Scorecard. A 1988 master’s thesis predicted today’s Russian and Chinese naval strategy. The world has confirmed most of it, revised the rest, and demonstrated something more important than either.
Answer. Walter M. Kreitler, then a Navy lieutenant, argued in his Naval Postgraduate School thesis that the Soviets would tuck their ballistic missile submarines inside the twelve-mile territorial sea, defend them with mines and coastal forces, and free the blue-water fleet for other work. Forty years on, the bastion is the operating doctrine of the Russian Navy and increasingly of the PLAN.

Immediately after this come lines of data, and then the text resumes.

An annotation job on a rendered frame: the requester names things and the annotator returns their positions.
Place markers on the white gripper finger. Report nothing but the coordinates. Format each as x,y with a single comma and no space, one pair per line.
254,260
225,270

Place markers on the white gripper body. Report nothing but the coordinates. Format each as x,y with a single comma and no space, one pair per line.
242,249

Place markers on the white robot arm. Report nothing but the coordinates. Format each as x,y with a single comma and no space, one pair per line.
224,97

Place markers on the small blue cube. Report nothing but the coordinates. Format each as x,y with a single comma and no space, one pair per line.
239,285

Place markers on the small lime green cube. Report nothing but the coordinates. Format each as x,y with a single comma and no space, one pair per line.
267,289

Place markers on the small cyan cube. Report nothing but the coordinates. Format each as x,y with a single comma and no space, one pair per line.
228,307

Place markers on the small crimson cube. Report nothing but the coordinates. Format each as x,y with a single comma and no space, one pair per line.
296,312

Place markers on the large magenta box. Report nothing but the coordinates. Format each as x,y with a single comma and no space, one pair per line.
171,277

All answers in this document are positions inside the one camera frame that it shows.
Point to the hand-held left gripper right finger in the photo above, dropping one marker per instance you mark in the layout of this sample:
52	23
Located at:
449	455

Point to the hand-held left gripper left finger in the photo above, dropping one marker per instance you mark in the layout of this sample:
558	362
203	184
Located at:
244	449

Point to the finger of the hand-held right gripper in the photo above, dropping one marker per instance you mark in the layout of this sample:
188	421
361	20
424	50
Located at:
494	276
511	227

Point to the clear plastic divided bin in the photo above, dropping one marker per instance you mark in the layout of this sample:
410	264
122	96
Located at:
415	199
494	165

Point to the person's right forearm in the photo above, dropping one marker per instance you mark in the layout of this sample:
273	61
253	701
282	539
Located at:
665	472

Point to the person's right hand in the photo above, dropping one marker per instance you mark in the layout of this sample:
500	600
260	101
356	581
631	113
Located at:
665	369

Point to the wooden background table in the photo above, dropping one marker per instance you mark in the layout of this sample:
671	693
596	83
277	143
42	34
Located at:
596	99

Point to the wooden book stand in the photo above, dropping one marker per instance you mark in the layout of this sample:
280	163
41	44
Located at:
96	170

Pivot. The Soviet fleet collapsed before it could execute the strategy. Sea-based deterrence split into two families. Project Harmony, revealed in October 2025, has filled in exactly the kind of defensive architecture Kreitler’s thesis said Moscow would need. New START’s central limits expired on 5 February 2026.
Closing Claim. Kreitler’s thesis is a demonstration of how a young officer, using only open sources, can reason from hardware and geography to a doctrine whose shape four decades largely confirm. The method outlasted the prediction.
My thanks to Walter Kreitler for the work, to Jan Breemer for guiding it, and to my shipmate Bob Mhoon, who sent me the thesis. Ray is long since decommissioned. The questions she was built to answer are not.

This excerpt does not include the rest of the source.